| WHAT YOU HAVE TO DO |
Whatever the records say, repeat them exactly as given.

· · ·

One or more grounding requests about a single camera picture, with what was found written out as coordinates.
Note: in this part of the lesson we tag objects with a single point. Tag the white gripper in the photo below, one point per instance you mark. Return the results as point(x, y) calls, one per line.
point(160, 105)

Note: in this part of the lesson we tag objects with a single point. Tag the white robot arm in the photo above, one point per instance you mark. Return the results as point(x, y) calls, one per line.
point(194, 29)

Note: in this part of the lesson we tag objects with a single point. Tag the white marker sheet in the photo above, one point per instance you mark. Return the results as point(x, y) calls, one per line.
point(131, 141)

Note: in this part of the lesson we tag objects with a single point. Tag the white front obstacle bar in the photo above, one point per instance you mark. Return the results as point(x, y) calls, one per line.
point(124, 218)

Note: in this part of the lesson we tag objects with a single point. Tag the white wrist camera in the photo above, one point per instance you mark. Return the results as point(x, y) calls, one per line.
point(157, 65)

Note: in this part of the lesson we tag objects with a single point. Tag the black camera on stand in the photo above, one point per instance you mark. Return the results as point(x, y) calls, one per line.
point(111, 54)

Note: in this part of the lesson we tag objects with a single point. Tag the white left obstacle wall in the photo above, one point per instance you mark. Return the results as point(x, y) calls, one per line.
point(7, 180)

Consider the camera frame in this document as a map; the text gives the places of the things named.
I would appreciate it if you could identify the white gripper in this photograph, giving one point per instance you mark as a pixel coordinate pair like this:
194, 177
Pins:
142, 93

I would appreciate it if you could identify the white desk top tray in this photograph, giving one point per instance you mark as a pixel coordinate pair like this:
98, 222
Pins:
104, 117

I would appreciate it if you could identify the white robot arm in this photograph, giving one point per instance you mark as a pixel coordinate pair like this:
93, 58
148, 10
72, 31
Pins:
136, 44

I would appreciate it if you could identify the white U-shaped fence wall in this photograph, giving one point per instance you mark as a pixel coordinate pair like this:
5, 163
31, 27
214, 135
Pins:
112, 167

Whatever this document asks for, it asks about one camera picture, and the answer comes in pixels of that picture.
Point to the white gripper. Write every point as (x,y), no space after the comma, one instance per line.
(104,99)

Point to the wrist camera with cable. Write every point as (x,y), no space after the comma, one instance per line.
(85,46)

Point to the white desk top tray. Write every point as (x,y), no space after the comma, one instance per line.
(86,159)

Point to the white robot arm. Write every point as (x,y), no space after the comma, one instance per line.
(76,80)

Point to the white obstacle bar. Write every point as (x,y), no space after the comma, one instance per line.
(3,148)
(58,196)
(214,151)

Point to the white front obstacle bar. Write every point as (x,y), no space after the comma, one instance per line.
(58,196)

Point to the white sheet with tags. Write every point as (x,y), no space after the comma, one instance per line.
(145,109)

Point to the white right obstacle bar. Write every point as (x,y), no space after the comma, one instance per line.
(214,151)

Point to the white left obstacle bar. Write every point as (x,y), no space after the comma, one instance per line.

· · ·

| RESPONSE TO THE TASK |
One or more grounding requests about a single camera picture, with what was found written out as coordinates.
Note: in this part of the lesson we tag objects with a single point. Tag the white gripper in the photo below, one point per instance you mark. Return the results as point(x, y) calls, one per line.
point(160, 105)

Note: in this part of the lesson we tag objects with a single point. Tag the white robot arm in the photo above, one point per instance you mark. Return the results as point(x, y) calls, one per line.
point(194, 29)

Note: in this part of the lesson we tag objects with a single point. Tag the white marker sheet in the photo above, one point per instance you mark. Return the results as point(x, y) calls, one per line.
point(131, 141)

Note: in this part of the lesson we tag objects with a single point. Tag the white front obstacle bar in the photo above, one point per instance you mark. Return the results as point(x, y) calls, one per line.
point(124, 218)

Note: in this part of the lesson we tag objects with a single point. Tag the white wrist camera in the photo above, one point per instance you mark. Return the results as point(x, y) calls, one per line.
point(157, 65)

Note: in this part of the lesson we tag objects with a single point. Tag the black camera on stand in the photo above, one point per instance you mark. Return the results as point(x, y) calls, one per line.
point(111, 54)

Note: in this part of the lesson we tag objects with a single point. Tag the white left obstacle wall in the photo above, one point per instance you mark. Return the results as point(x, y) calls, one per line.
point(7, 180)

Consider the camera frame in this document as a map; the text gives the places of the things named.
I would appreciate it if you could identify the white gripper in this photograph, giving one point per instance you mark as a pixel coordinate pair like this:
194, 177
Pins:
142, 93

I would appreciate it if you could identify the white desk top tray in this photograph, giving one point per instance you mark as a pixel coordinate pair like this:
98, 222
Pins:
104, 117

I would appreciate it if you could identify the white robot arm in this photograph, giving one point per instance you mark as a pixel coordinate pair like this:
93, 58
148, 10
72, 31
Pins:
136, 44

I would appreciate it if you could identify the white U-shaped fence wall in this photograph, giving one point per instance you mark as a pixel coordinate pair like this:
5, 163
31, 27
214, 135
Pins:
112, 167

Whatever this document asks for, it asks about one camera picture, and the answer comes in pixels of that picture.
Point to the white gripper. Write every point as (x,y), no space after the comma, one instance per line.
(104,99)

Point to the wrist camera with cable. Write every point as (x,y), no space after the comma, one instance per line.
(85,46)

Point to the white desk top tray. Write every point as (x,y), no space after the comma, one instance per line.
(86,159)

Point to the white robot arm. Write every point as (x,y), no space after the comma, one instance per line.
(76,80)

Point to the white obstacle bar. Write every point as (x,y), no space after the comma, one instance per line.
(3,148)
(58,196)
(214,151)

Point to the white front obstacle bar. Write every point as (x,y), no space after the comma, one instance per line.
(58,196)

Point to the white sheet with tags. Write every point as (x,y), no space after the comma, one instance per line.
(145,109)

Point to the white right obstacle bar. Write every point as (x,y), no space after the comma, one instance per line.
(214,151)

Point to the white left obstacle bar. Write every point as (x,y), no space after the comma, one instance per line.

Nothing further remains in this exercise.